§ **WHAT YOU NEED TO DO**:
Using the string "camera" as the key, pull each matching line out of the records below.

(PROVIDED RECORDS begins)

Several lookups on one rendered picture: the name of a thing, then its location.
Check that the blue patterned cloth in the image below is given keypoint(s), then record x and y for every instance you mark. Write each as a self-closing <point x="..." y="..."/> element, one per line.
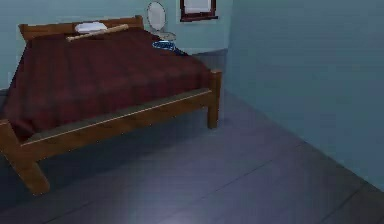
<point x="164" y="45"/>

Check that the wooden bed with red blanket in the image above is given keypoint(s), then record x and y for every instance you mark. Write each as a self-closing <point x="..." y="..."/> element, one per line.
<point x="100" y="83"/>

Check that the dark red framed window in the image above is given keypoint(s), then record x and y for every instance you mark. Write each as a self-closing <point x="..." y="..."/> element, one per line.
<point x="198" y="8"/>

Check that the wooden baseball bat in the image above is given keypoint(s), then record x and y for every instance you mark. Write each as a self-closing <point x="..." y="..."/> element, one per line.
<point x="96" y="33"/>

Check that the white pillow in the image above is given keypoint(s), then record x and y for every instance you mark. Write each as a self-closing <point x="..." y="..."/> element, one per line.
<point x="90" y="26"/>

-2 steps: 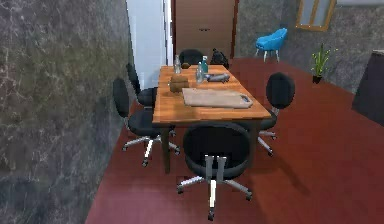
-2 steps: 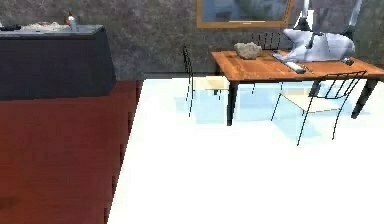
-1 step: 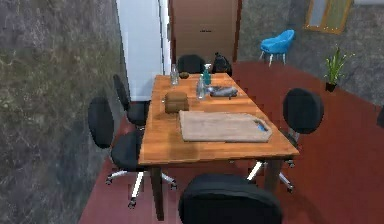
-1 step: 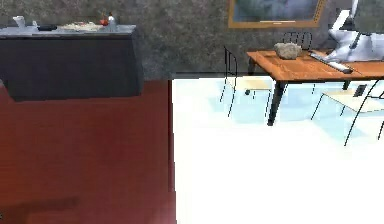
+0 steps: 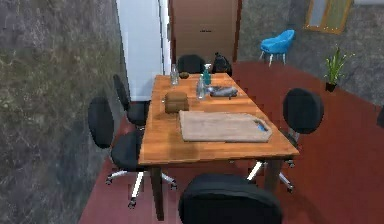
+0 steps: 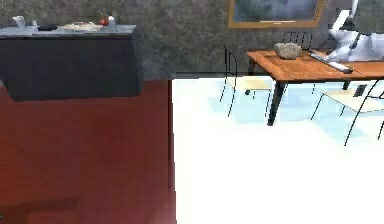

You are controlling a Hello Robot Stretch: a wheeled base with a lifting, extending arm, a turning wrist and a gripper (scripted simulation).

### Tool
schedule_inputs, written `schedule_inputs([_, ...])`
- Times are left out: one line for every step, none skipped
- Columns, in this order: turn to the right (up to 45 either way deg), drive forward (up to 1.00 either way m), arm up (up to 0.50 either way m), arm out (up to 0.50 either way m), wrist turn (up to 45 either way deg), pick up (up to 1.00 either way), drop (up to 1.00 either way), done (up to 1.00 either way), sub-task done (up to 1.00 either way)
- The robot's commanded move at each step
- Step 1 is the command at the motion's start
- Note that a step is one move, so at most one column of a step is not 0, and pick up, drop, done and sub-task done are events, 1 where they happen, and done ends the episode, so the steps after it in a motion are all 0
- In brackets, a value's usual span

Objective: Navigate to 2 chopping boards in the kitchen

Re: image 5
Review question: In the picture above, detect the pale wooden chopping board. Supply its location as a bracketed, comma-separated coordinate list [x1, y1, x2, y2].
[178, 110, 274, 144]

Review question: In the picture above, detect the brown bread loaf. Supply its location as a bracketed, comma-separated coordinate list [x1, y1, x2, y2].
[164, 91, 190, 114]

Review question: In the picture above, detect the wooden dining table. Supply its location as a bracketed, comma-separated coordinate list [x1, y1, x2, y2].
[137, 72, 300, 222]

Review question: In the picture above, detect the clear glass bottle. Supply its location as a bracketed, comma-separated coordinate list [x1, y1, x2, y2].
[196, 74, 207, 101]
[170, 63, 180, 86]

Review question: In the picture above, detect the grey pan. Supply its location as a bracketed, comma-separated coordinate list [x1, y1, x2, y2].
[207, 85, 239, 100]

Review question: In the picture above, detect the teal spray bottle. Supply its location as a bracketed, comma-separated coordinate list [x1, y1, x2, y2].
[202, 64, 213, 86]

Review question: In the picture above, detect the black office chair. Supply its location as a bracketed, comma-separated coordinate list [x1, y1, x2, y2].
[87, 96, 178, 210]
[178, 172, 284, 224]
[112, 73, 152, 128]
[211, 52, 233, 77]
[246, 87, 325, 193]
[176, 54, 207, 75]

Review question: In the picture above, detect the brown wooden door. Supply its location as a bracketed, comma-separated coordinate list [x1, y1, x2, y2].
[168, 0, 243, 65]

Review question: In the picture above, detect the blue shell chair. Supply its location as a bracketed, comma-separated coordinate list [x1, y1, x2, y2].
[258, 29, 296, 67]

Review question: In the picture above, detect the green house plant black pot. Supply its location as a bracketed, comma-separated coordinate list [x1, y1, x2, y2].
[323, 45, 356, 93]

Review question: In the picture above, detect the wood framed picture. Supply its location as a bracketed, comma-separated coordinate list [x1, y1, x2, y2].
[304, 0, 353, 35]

(PROVIDED RECORDS ends)
(PROVIDED RECORDS begins)

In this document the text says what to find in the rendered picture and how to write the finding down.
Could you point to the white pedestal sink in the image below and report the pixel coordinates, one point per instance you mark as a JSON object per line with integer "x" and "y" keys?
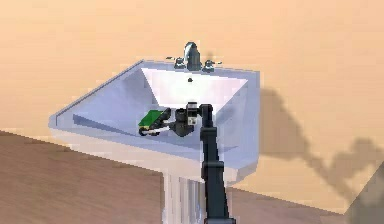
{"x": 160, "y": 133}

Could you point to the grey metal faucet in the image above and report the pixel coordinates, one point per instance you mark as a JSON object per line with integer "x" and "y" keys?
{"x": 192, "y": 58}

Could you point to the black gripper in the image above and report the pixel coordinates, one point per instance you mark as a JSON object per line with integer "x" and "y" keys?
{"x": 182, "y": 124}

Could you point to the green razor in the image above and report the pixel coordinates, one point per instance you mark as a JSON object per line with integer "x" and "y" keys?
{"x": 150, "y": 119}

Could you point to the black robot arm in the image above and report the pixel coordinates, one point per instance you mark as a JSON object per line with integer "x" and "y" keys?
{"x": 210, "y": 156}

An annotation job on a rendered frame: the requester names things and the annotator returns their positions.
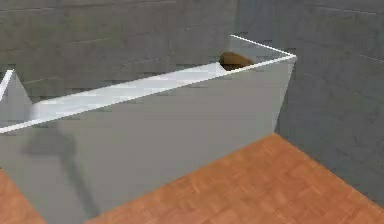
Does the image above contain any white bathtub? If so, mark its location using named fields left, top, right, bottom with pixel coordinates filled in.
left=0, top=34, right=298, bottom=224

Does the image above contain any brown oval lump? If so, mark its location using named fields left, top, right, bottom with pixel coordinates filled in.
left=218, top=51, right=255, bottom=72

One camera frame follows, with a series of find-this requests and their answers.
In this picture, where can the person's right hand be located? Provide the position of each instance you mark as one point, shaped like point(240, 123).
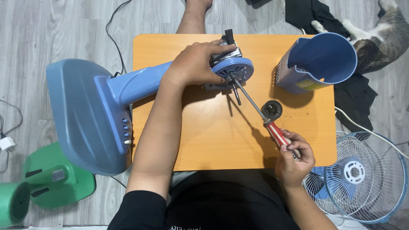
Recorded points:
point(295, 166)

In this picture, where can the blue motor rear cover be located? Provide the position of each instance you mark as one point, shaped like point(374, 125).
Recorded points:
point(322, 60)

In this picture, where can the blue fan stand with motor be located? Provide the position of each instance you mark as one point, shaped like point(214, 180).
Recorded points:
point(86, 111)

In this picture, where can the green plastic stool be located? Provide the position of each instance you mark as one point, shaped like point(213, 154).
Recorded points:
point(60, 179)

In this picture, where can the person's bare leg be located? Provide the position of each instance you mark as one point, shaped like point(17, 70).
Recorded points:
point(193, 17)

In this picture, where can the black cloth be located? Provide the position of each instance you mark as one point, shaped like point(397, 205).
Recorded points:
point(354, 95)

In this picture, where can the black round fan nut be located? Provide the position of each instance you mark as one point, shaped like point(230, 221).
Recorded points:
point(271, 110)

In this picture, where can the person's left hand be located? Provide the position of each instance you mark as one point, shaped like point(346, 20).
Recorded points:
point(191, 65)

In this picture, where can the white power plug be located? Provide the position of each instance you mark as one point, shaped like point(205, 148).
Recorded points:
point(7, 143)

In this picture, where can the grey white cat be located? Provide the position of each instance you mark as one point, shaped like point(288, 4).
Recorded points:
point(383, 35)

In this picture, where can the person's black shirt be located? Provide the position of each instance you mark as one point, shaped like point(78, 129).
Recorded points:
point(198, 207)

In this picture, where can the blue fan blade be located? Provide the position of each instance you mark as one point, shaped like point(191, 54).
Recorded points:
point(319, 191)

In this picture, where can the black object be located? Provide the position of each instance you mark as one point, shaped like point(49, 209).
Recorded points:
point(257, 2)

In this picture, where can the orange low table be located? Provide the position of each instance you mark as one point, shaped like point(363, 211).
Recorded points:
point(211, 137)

(PROVIDED RECORDS ends)
(PROVIDED RECORDS begins)

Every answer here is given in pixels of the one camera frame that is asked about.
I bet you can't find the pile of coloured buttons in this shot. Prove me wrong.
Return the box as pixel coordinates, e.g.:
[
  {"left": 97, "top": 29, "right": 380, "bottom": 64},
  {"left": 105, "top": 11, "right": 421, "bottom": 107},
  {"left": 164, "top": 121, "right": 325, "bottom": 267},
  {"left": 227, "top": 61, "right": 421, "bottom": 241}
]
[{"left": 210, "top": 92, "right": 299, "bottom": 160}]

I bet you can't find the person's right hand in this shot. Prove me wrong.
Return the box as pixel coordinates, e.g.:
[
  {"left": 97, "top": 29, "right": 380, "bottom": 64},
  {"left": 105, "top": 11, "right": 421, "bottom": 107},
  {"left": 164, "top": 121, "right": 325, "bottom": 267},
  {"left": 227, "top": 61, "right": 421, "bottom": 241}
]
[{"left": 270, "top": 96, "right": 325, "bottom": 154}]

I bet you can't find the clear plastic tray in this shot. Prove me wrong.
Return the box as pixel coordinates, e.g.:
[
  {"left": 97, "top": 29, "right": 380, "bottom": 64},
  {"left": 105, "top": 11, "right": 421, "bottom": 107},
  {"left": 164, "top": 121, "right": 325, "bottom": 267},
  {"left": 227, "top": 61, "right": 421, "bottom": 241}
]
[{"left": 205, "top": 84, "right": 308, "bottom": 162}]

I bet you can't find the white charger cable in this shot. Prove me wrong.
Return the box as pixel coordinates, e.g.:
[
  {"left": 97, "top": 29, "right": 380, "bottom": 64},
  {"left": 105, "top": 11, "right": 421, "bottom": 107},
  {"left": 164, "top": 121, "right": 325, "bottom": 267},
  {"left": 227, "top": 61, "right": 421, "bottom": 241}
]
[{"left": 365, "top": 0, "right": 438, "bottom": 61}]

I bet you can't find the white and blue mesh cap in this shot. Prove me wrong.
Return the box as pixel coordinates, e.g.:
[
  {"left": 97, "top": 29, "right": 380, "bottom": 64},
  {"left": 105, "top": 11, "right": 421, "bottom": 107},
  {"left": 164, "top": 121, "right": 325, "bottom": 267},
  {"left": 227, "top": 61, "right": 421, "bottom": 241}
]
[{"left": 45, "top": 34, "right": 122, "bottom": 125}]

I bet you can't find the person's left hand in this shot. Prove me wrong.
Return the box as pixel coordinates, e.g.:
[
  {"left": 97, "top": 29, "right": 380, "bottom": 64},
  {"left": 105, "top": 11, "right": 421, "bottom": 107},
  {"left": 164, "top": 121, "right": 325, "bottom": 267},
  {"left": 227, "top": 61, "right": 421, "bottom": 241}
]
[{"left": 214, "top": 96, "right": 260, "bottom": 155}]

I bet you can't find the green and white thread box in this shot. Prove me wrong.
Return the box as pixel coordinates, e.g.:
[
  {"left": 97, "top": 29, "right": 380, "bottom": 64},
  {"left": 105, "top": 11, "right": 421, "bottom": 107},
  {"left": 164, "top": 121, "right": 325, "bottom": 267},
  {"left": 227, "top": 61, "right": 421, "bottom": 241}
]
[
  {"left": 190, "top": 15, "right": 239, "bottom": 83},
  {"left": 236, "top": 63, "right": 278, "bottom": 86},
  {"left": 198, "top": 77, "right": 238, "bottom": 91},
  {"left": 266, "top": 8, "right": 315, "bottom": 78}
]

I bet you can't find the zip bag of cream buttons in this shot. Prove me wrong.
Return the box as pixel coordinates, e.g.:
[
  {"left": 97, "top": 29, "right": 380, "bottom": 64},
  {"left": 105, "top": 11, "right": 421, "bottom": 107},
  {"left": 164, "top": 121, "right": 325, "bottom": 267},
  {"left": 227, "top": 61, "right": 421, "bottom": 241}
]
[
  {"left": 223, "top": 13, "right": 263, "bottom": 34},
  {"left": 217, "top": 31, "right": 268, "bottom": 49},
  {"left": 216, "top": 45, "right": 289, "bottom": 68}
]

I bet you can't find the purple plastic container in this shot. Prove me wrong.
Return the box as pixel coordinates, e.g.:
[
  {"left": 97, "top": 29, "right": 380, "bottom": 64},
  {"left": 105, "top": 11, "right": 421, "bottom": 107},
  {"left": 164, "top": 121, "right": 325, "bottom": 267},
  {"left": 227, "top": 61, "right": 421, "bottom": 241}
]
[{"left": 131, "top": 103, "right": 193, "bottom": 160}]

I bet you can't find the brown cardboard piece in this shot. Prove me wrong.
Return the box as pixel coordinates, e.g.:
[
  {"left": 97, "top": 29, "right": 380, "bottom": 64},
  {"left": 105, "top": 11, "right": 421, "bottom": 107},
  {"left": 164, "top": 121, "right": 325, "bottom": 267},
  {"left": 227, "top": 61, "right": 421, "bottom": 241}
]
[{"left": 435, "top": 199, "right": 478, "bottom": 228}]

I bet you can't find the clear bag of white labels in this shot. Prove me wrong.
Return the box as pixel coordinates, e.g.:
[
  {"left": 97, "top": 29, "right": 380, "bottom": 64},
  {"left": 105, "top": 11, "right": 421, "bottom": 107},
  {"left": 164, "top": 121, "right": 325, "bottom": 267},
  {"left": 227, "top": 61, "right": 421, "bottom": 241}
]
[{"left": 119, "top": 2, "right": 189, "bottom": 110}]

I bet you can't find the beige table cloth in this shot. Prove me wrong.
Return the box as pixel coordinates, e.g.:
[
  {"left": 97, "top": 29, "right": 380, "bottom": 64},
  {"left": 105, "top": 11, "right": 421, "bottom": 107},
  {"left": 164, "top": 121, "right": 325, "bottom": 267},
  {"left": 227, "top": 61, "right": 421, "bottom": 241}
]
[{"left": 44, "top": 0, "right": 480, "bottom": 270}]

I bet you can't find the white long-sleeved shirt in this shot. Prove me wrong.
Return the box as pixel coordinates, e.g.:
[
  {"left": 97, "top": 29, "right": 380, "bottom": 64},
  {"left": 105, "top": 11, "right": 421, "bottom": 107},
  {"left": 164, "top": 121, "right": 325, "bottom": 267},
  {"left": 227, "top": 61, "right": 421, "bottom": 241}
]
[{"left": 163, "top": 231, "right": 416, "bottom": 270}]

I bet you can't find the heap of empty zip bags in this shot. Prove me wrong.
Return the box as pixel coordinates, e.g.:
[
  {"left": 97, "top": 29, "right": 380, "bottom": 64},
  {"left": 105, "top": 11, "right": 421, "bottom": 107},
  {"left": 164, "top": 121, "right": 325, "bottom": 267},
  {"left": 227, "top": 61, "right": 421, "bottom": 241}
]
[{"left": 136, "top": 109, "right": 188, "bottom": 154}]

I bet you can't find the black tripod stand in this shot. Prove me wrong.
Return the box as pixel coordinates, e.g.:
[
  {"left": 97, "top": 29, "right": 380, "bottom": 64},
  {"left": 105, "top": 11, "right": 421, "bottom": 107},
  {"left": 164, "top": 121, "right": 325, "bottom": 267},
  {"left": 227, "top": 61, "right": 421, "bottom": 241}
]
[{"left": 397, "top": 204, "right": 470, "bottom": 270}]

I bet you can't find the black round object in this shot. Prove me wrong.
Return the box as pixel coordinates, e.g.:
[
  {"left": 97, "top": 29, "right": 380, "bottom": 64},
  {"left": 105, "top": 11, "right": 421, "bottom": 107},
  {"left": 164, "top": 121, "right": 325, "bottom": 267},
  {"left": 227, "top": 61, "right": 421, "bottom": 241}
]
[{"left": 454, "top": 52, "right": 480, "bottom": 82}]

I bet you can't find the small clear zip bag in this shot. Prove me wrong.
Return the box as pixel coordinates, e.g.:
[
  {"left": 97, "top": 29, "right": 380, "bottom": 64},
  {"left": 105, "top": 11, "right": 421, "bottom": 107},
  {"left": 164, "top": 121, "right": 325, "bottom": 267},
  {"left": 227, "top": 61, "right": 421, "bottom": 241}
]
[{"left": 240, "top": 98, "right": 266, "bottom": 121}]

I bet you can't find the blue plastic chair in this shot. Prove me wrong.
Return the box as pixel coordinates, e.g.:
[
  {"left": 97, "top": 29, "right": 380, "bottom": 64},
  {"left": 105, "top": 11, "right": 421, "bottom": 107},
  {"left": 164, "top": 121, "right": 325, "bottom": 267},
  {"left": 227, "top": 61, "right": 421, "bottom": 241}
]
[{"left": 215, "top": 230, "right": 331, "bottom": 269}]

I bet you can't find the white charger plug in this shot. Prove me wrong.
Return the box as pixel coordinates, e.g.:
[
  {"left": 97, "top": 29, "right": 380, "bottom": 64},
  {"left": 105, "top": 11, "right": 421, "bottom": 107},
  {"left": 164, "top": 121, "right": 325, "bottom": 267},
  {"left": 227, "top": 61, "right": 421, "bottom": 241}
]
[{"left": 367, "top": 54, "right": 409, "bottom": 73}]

(PROVIDED RECORDS ends)

§ **ANSWER FOR THE TASK**:
One camera frame follows, with a series of find-this requests and their answers.
Every answer here is given in pixels of the one camera frame that is asked about.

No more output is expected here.